What needs to be done »
A copy of the listing below is needed, exact in every line and without images.
BEGIN
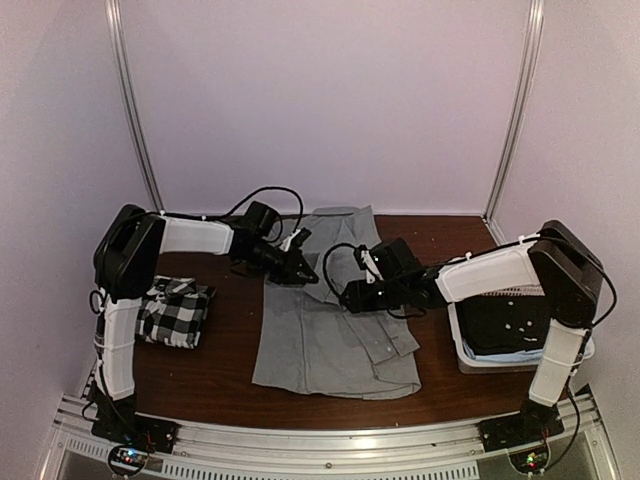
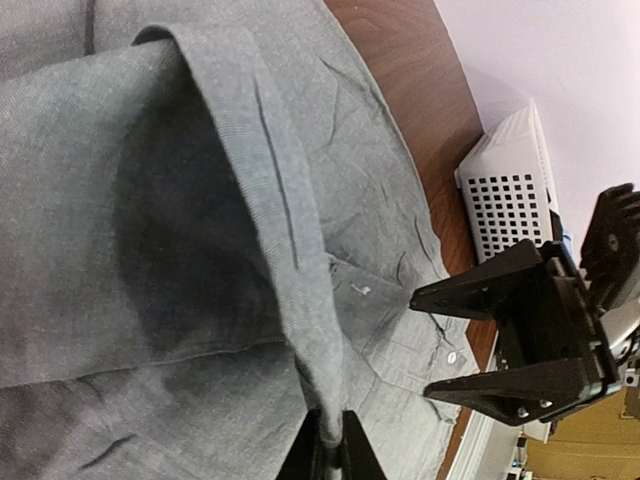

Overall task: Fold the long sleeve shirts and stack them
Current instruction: Pick up the sleeve from the 1/3-folded shirt.

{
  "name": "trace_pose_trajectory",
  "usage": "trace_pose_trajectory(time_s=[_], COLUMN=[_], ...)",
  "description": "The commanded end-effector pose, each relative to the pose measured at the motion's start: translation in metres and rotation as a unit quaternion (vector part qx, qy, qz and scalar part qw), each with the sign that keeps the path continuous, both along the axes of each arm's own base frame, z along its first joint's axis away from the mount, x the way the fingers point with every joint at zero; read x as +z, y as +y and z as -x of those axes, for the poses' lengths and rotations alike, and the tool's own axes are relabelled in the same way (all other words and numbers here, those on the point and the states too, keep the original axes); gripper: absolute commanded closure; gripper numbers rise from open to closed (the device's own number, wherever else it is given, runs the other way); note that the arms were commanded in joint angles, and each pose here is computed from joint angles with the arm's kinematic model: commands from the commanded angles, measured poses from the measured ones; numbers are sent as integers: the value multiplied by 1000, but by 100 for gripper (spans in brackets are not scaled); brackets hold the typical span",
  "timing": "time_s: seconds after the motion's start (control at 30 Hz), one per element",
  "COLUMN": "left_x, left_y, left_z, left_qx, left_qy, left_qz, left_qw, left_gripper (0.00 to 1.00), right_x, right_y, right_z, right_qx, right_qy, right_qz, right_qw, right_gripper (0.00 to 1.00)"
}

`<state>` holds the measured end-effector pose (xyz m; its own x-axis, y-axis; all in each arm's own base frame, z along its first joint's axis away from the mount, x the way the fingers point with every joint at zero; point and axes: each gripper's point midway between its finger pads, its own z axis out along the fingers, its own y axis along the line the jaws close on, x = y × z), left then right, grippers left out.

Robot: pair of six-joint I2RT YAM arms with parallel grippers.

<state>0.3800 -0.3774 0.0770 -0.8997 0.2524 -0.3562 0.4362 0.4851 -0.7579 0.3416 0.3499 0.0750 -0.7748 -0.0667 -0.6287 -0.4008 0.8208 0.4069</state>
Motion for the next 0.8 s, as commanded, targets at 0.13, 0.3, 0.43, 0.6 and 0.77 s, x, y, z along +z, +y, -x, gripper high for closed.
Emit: trace_pose_trajectory(time_s=[0.13, 0.3, 0.43, 0.6, 0.77], left_x=[49, 51, 49, 51, 51], left_y=[-22, -28, -29, -31, -32], left_z=[-7, -7, -9, -11, -13], left_qx=[9, 10, 13, 13, 15], left_qy=[-14, -5, -2, -1, 0], left_qz=[50, 53, 52, 54, 54], left_qw=[999, 999, 999, 998, 998], left_gripper=[96, 96, 96, 96, 96], right_x=[5, 2, -6, -6, -6], right_y=[-16, -9, 2, 16, 24], right_z=[1, 2, -3, -9, -17], right_qx=[-35, -21, -7, 2, 2], right_qy=[-22, -33, -38, -45, -45], right_qz=[-17, -36, -38, -43, -44], right_qw=[999, 999, 999, 998, 998], right_gripper=[34, 26, 25, 25, 25])
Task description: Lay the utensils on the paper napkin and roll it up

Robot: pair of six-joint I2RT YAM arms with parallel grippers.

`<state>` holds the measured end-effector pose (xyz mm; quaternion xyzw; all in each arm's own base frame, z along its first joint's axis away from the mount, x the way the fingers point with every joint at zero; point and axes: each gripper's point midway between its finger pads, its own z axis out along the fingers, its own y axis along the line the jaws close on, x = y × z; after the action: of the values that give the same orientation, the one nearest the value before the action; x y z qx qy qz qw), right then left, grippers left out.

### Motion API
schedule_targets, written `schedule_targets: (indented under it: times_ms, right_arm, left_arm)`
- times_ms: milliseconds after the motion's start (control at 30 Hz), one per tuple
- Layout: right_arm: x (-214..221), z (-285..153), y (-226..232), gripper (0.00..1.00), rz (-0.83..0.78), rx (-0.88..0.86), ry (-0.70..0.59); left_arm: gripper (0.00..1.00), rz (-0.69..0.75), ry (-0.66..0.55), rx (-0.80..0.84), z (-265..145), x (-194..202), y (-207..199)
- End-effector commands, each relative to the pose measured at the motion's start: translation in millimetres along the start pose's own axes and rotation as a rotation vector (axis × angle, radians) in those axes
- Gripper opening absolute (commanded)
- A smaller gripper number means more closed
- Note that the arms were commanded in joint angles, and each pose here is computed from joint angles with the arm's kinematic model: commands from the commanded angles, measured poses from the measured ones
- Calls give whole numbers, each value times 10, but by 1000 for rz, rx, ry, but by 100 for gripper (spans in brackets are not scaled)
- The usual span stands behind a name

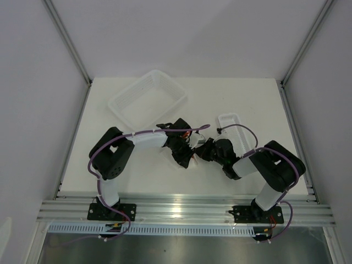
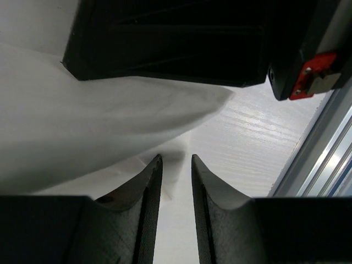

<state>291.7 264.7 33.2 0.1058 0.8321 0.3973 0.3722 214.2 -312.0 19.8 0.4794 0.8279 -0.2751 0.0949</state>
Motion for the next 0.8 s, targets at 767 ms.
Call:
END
Written answer »
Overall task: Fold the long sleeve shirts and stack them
Current instruction: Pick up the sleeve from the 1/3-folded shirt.

{
  "name": "trace_pose_trajectory",
  "usage": "trace_pose_trajectory(time_s=[_], COLUMN=[_], ...)",
  "description": "The commanded end-effector pose, each relative to the pose measured at the motion's start: translation in metres and rotation as a unit quaternion (vector part qx, qy, qz and scalar part qw), each with the sign that keeps the path continuous, both along the axes of each arm's own base frame, z along its first joint's axis away from the mount, x the way the fingers point with every joint at zero; read x as +z, y as +y and z as -x of those axes, for the poses' lengths and rotations alike, and the tool's own axes are relabelled in the same way (all other words and numbers here, those on the point and the states too, keep the original axes); gripper: absolute commanded closure; gripper numbers rise from open to closed (the device's own number, wherever else it is given, runs the other way); note that the arms were commanded in joint angles, and each pose here is computed from joint angles with the arm's kinematic model: commands from the commanded angles, measured poses from the measured ones; numbers are sent as integers: the value multiplied by 1000, but by 100 for gripper (spans in brackets are not scaled); brackets hold the typical span",
  "timing": "time_s: seconds after the motion's start (control at 30 Hz), one per element",
  "COLUMN": "left_x, left_y, left_z, left_qx, left_qy, left_qz, left_qw, left_gripper (0.00 to 1.00), right_x, right_y, right_z, right_qx, right_qy, right_qz, right_qw, right_gripper (0.00 to 1.00)"
}

`<state>` holds the measured end-effector pose (xyz m; its own x-axis, y-axis; all in each arm's own base frame, z along its first joint's axis away from the mount, x the way the fingers point with every joint at zero; point and axes: each gripper's point midway between its finger pads, its own z axis out along the fingers, its own y axis along the line the jaws close on, x = y × z), left then right, grippers left out.

Robot: pair of six-joint I2RT YAM arms with parallel grippers.

<state>0.3800 -0.3774 0.0770 -0.8997 0.2524 -0.3562 0.4362 0.4851 -0.7579 0.3416 0.3499 0.0750 -0.7748 -0.0667 -0.6287 -0.4008 0.8208 0.4069</state>
Motion for the next 0.8 s, as commanded, targets at 0.13, 0.3, 0.43, 0.6 and 0.77 s, x, y, z along +z, +y, -x, gripper high for closed.
Emit: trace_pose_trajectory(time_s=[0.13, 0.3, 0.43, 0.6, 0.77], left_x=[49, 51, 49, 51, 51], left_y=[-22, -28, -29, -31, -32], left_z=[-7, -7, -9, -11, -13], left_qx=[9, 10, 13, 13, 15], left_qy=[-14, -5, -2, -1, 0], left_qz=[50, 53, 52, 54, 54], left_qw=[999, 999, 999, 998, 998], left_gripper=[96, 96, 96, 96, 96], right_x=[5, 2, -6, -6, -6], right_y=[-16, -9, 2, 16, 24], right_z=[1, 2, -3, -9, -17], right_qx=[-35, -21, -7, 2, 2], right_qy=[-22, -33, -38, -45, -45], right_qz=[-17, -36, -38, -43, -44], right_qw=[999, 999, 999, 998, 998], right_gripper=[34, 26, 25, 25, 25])
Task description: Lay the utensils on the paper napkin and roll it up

Robot: pair of six-joint I2RT YAM arms with parallel grippers.

`<state>` holds the measured end-effector pose (xyz mm; quaternion xyzw; all in each arm's own base frame, z along its first joint's axis away from the mount, x the way the fingers point with every joint at zero; point and axes: each gripper's point midway between its finger pads, its own z axis out along the fingers, its own y axis along the line the jaws close on, x = y × z; after the action: of the values that give the same orientation, the one nearest the value before the action; x y z qx qy qz qw), right then left, grippers left out.

### Motion API
schedule_targets, written `schedule_targets: (indented under it: times_ms, right_arm, left_arm)`
- times_ms: milliseconds after the motion's start (control at 30 Hz), one per tuple
- Layout: right_arm: x (-214..221), z (-285..153), y (-226..232), gripper (0.00..1.00), rz (-0.83..0.78), rx (-0.88..0.86), ry (-0.70..0.59); left_arm: gripper (0.00..1.00), rz (-0.69..0.75), ry (-0.66..0.55), rx (-0.80..0.84), z (-265..145), x (-194..202), y (-207..199)
- End-effector commands, each relative to the pose measured at the motion's start: translation in millimetres along the start pose's own axes and rotation as a rotation vector (axis × angle, radians) in those axes
- Gripper opening absolute (commanded)
- A smaller gripper number means more closed
- Note that the arms were commanded in joint angles, and each pose here is computed from joint angles with the arm's kinematic model: commands from the commanded angles, measured poses from the measured ones
- Calls give whole numbers, each value times 10, but by 1000 for rz, rx, ry, but by 100 for gripper (spans in brackets are not scaled)
- The usual span stands behind a name


<state>291.7 264.7 33.2 0.1058 0.8321 0.3973 0.3722 214.2 -312.0 19.8 0.4794 0.8279 -0.2751 0.0949</state>
Motion for the next 0.8 s, targets at 767 ms.
Call:

With the answer given, the exercise is closed.